Guitarists Steffen Kummerer and Chrisitian Muenzner are technical without being obnoxiously flashy or scene-stealing with endless solos. Instead, they serve the music with notey riffs reminiscent of Necrophagist (which makes sense, since two of the four members used to be in said band) that generally work to keep the listener interested and bobbing his head. One gripe however is that the riffs often follow the same picking rhythm, which, despite the riffs being different notes, sometimes make it sound like the same riff played elsewhere on the guitar. Bassist Jeroen Paul Thesseling is in a word, strange. His style of bass playing always complements the music well, and it’s obvious that he’s an inspired musician from listening to the effortlessly tasteful licks he pulls out of that fretless bass. With the fretless bass as well, Thesseling is able to do strange microtones and eerily smooth slides on the guitar, lending an entrancing and unique sound to this band’s clinical aesthetic. Drummer Hannes Grossmann of Necrophagist fame performs very well indeed on this album, a drummer who knows when NOT to play as well as how to chill in the background and accent the themes of bass and guitar. However, he can shred as well, and his mastery of odd time signatures is apparent, especially in “Orbital Elements”, which continually shifts from 7/4, to 4/4, to 3/4 with a triplet feel throughout. As for the vocals, Steffen Kummerer also handles this area surprisingly well for a guitarist. He ranges from clean to aggro-growling, but most of the time it’s actually possible to understand what he’s saying. His voice isn’t overly dirty or meaty sounding either, a midrangey yell rather than the typical Cookie Monster style.

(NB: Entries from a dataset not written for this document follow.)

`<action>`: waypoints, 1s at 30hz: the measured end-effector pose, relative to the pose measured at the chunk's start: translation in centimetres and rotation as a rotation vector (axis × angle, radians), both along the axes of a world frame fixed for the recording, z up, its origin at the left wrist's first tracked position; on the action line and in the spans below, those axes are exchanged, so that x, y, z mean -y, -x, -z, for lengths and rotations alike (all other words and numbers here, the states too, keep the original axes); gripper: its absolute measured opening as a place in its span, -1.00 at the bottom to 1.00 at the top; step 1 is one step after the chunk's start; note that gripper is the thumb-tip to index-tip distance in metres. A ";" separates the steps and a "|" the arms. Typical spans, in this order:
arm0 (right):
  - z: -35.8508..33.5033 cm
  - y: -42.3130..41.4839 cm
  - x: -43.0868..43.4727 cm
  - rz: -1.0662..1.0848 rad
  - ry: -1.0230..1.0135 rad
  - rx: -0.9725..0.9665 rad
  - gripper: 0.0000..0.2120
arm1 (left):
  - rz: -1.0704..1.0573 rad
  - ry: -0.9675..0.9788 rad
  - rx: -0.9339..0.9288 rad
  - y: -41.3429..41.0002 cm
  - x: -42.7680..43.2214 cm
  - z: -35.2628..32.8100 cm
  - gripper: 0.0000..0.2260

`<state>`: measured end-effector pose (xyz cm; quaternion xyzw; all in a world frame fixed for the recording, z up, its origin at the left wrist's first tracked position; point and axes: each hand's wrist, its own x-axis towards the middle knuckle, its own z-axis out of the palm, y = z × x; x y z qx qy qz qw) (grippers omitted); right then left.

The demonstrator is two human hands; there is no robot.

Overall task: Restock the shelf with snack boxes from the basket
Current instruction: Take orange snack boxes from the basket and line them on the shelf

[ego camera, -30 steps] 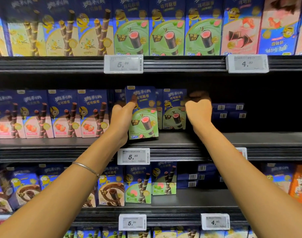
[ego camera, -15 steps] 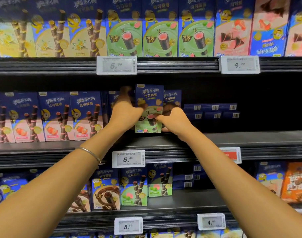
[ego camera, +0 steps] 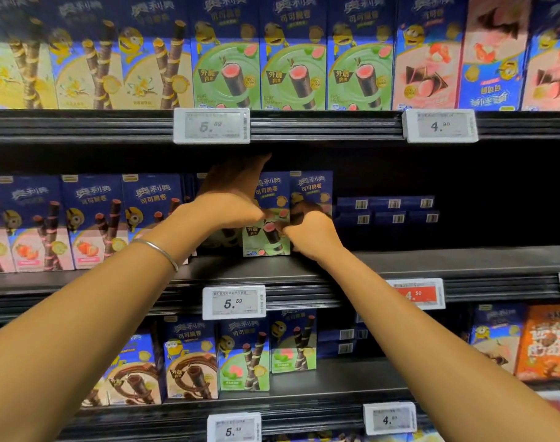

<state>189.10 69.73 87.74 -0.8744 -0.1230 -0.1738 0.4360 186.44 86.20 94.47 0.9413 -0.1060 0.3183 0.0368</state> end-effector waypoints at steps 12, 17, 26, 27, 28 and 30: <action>0.1 -0.5 -1.1 0.101 0.106 0.026 -0.78 | 0.030 -0.036 -0.024 -0.7 -0.1 -0.8 -0.01; 0.1 -0.5 -1.4 0.111 0.118 0.054 -0.70 | 0.050 -0.035 -0.006 -1.2 -0.5 -0.6 -0.13; -0.1 -0.1 -1.3 0.100 0.089 -0.041 -0.84 | 0.048 -0.077 0.017 -1.5 -0.7 -0.1 -0.24; -0.2 0.0 -1.3 0.099 0.079 -0.047 -0.84 | 0.048 -0.078 0.020 -1.6 -0.8 -0.1 -0.23; -0.2 0.1 -1.3 0.101 0.071 -0.048 -0.83 | 0.048 -0.076 0.021 -1.6 -0.8 -0.2 -0.22; -0.3 0.2 -1.3 0.104 0.050 -0.051 -0.83 | 0.043 -0.074 0.017 -1.6 -0.9 -0.3 -0.18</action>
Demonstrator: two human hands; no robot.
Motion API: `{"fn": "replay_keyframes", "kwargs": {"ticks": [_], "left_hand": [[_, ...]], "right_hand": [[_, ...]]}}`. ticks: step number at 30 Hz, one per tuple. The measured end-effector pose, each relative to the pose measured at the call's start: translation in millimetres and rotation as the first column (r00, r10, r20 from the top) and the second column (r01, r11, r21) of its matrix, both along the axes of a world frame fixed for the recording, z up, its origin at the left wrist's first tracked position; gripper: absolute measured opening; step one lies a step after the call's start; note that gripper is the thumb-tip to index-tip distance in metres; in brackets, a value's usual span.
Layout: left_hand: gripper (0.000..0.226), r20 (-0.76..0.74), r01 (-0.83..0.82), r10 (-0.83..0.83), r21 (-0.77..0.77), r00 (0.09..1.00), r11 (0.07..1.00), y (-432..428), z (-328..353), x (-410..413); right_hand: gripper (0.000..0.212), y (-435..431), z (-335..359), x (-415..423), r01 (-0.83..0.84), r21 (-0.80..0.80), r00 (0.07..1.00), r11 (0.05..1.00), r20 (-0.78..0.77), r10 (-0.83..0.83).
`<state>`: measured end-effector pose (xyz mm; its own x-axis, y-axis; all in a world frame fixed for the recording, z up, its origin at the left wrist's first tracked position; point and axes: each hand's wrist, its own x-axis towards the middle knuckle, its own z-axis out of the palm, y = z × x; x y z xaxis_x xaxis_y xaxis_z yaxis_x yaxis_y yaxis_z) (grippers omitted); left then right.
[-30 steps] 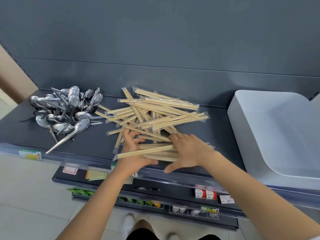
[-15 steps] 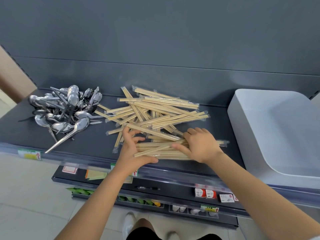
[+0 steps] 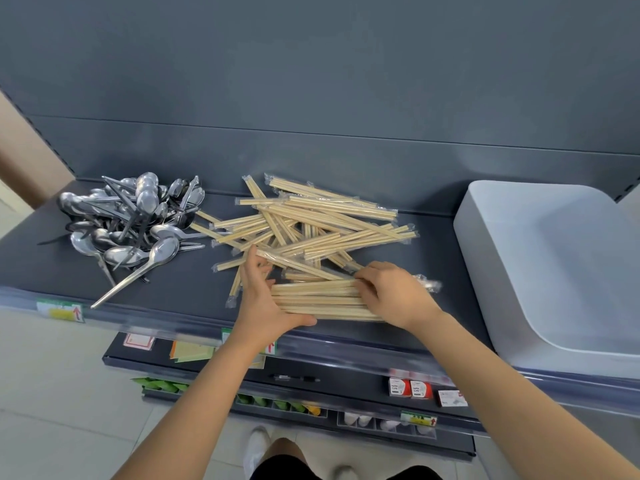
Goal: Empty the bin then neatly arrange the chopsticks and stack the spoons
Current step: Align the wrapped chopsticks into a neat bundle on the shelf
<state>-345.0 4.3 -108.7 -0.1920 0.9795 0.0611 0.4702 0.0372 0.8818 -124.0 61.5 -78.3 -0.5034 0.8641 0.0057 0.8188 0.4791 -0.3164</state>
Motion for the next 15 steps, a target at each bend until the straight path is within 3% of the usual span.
{"fn": "replay_keyframes", "kwargs": {"ticks": [4, 7, 12, 15], "left_hand": [[0.144, -0.07, -0.037, 0.04, 0.04, 0.997, 0.999, 2, -1, 1], [0.16, -0.084, -0.082, 0.084, 0.03, 0.993, 0.996, 2, 1, 3], [0.162, -0.102, -0.138, 0.143, 0.058, 0.984, 0.989, -1, 2, 7], [0.162, -0.109, -0.164, 0.171, 0.068, 0.979, 0.984, -1, 3, 8]], "right_hand": [[0.031, -6, 1, -21, -0.05, -0.023, 0.998, 0.998, 0.029, 0.05], [0.037, -13, -2, -38, -0.056, -0.006, 0.998, 0.998, 0.035, 0.056], [0.082, -25, -9, -43, -0.113, 0.034, 0.992, 0.993, 0.066, 0.11], [0.082, -24, -14, -32, -0.132, 0.037, 0.989, 0.991, 0.078, 0.128]]}}
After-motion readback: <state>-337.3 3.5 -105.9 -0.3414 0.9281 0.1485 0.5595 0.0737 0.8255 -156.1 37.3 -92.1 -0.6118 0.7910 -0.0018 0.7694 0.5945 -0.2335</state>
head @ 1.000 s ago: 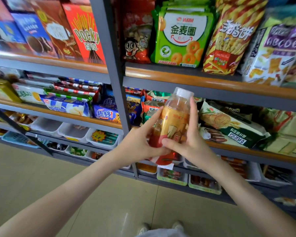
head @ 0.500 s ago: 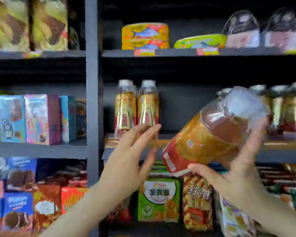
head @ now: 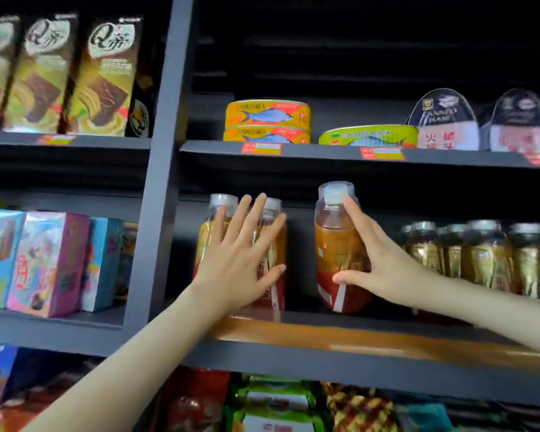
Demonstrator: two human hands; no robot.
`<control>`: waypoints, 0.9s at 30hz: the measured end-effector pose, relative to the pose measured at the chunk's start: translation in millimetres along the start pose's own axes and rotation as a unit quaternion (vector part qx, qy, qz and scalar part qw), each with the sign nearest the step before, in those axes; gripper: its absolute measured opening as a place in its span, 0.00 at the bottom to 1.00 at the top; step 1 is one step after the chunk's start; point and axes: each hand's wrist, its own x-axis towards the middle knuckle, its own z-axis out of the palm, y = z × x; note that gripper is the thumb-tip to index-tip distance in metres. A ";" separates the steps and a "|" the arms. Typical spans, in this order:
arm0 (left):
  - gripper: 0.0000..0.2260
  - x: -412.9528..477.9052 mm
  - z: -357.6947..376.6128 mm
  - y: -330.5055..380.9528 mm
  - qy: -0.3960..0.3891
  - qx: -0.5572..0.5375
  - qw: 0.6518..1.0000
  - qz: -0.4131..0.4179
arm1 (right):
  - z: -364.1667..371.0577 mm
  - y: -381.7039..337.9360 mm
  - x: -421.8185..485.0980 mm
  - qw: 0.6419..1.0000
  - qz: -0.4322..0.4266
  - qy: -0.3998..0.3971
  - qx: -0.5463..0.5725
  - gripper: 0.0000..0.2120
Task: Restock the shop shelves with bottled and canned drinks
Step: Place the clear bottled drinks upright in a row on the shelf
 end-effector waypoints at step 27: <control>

This album is definitely for musicians and those interested in listening to slightly death-tinged progressive metal, not the casual listener looking for something to crank out of his open car window to look cool. The production is considered too clean by some, but if you’re not expecting a crushing death metal album, then you’ll find a remarkably full-sounding recording with great tone on every instrument. It is quite well-balanced and very professional sounding, with nothing coming to attention to gripe about. I recommend this album for the more open-minded listeners out there who don’t care that an album isn’t heavy. It’s about the quality of the songwriting and musicianship anyway, and Obscura pulled it off on this very listenable album.